Dataset entries
============================================================

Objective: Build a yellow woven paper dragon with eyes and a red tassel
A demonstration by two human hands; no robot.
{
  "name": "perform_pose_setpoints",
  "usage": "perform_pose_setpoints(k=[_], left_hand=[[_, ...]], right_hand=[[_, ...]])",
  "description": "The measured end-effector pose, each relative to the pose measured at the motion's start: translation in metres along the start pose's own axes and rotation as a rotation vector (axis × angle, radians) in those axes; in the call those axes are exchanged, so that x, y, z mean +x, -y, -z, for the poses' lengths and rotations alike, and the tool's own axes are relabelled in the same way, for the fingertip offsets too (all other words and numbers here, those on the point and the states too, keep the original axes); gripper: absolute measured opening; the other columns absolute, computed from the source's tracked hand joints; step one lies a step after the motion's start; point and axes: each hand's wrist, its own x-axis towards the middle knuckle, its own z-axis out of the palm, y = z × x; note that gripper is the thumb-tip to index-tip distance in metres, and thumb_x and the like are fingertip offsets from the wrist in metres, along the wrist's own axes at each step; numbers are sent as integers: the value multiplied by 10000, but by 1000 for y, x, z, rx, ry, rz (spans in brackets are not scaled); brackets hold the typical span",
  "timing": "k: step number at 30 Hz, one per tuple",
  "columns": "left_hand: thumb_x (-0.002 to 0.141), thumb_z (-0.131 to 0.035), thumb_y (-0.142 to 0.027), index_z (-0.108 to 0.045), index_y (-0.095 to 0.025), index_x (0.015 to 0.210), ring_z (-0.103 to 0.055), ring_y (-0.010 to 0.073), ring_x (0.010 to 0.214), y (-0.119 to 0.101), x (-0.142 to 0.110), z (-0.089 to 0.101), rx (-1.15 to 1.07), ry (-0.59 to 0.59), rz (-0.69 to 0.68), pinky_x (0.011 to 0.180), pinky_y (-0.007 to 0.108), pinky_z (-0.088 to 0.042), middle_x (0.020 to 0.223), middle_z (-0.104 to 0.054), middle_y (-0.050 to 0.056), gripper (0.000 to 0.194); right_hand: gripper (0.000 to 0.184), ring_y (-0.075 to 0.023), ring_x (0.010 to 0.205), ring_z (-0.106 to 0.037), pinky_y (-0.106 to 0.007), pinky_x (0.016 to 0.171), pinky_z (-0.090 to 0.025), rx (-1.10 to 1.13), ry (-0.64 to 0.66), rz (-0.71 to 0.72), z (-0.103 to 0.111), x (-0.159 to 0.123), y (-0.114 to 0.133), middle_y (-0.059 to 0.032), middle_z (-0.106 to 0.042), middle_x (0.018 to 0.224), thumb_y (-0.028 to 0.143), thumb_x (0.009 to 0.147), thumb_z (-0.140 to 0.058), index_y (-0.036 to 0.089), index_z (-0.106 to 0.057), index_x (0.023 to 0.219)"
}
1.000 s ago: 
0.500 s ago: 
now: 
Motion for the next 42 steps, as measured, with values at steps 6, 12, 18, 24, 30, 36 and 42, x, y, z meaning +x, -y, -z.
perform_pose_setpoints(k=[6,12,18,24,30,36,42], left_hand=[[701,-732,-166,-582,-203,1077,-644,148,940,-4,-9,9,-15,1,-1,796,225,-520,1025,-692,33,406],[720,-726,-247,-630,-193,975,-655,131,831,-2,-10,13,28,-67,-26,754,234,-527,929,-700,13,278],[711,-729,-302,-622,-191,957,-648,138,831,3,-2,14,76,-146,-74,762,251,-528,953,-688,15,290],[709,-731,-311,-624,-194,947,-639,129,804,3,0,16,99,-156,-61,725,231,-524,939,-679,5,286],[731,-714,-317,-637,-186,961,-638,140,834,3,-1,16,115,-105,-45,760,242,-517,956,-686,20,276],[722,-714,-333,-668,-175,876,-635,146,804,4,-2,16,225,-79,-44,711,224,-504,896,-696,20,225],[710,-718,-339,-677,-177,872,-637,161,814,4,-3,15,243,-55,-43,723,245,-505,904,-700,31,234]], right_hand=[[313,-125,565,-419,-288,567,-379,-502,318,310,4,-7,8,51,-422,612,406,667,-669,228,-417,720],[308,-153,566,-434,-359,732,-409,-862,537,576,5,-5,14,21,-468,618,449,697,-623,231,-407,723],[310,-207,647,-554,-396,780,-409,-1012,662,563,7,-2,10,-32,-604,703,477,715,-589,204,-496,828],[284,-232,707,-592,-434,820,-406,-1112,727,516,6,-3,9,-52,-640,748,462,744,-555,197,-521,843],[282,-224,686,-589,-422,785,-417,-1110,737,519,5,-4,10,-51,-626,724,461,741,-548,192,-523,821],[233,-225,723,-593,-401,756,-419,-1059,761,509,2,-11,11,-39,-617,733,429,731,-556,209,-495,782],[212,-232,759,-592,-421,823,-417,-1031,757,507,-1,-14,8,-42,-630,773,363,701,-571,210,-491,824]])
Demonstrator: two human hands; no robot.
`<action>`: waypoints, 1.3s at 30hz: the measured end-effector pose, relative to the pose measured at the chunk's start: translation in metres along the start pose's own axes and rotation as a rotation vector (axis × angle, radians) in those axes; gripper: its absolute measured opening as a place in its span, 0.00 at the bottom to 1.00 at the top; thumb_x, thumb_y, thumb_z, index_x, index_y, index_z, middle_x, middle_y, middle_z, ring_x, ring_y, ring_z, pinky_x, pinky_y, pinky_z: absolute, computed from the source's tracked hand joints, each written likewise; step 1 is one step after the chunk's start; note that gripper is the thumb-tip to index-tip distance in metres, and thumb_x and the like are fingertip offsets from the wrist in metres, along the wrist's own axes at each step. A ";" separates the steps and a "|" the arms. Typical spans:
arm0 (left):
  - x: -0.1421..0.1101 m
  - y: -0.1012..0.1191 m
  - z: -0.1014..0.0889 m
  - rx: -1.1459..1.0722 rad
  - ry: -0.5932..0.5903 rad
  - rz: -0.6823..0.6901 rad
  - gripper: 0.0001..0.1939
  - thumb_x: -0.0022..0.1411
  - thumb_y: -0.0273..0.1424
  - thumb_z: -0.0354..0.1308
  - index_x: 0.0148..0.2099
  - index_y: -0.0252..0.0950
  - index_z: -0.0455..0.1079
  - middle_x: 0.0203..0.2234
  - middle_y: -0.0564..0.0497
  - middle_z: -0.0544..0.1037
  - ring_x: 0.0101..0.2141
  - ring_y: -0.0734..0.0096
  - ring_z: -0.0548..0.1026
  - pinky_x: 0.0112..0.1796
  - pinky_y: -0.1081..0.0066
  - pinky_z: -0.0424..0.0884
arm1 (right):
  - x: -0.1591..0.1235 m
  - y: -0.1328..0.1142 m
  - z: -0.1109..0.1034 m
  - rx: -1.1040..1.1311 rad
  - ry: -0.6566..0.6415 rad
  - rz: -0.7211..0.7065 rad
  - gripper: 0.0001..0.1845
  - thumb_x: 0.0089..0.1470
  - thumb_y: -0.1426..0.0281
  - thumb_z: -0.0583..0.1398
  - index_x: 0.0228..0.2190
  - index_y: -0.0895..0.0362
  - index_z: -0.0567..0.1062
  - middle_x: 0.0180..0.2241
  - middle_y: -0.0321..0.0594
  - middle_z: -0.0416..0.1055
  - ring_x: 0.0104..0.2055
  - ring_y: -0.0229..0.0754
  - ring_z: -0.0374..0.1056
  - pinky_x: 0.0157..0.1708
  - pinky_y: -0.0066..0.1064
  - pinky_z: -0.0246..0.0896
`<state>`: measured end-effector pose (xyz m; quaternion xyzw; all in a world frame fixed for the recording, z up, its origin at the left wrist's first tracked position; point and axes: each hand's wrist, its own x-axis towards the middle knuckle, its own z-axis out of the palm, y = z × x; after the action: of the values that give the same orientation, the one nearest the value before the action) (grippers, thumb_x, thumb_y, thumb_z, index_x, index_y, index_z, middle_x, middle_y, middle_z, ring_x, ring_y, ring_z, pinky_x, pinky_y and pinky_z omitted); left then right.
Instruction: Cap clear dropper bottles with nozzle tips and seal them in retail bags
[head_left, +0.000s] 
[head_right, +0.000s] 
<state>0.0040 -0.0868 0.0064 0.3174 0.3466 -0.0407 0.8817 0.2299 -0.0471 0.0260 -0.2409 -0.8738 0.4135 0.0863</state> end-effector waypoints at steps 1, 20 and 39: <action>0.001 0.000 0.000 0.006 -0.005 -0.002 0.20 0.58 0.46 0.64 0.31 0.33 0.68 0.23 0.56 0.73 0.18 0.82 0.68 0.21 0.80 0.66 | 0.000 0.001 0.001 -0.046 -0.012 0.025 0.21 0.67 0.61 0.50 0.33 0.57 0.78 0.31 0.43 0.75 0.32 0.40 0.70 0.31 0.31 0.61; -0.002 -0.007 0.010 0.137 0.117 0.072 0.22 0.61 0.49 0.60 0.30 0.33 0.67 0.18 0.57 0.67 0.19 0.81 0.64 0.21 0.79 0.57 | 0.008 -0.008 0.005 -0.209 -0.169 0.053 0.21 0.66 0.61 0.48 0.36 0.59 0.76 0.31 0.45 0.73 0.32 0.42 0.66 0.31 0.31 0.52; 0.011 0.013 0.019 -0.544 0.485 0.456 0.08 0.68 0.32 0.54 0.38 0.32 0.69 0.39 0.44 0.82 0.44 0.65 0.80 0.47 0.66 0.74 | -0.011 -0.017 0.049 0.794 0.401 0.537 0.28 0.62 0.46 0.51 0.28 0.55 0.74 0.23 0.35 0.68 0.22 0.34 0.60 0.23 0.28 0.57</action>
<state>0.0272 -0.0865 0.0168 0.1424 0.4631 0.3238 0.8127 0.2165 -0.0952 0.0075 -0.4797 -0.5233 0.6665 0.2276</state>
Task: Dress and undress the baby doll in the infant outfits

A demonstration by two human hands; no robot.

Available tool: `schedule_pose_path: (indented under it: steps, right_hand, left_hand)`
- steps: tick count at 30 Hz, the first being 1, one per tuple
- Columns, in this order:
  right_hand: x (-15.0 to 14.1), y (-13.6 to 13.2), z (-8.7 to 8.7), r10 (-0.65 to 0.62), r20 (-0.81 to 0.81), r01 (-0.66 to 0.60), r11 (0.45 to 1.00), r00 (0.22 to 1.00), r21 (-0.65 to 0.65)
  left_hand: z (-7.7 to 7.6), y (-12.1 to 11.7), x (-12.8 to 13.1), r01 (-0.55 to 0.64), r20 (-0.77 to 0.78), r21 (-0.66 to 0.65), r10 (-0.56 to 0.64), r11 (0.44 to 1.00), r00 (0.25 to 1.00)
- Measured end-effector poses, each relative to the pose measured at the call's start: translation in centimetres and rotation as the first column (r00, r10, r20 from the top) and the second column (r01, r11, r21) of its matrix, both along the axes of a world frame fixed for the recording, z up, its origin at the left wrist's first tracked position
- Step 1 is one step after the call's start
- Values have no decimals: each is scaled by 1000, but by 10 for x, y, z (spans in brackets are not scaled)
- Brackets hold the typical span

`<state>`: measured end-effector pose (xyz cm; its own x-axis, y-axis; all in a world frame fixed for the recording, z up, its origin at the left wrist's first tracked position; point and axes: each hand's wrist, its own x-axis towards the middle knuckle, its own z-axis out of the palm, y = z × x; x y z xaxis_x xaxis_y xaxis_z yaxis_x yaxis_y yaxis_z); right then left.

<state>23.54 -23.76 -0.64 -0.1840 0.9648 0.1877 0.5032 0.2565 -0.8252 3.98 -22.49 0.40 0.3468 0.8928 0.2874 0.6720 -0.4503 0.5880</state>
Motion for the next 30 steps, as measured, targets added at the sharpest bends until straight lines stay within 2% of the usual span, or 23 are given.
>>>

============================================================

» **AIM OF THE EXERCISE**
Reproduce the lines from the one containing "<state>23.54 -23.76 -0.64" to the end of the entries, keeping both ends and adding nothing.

» **OUTPUT FOR THIS EXERCISE**
<state>23.54 -23.76 -0.64 -0.1840 0.9648 0.1877 0.5032 0.2565 -0.8252 3.98 -22.49 0.40 0.3468 0.8928 0.2874 0.6720 -0.4503 0.5880</state>
Motion for the next 30 steps, as measured, targets added at the sharpest bends until straight lines stay within 2% of the usual span, or 23 are given.
>>>

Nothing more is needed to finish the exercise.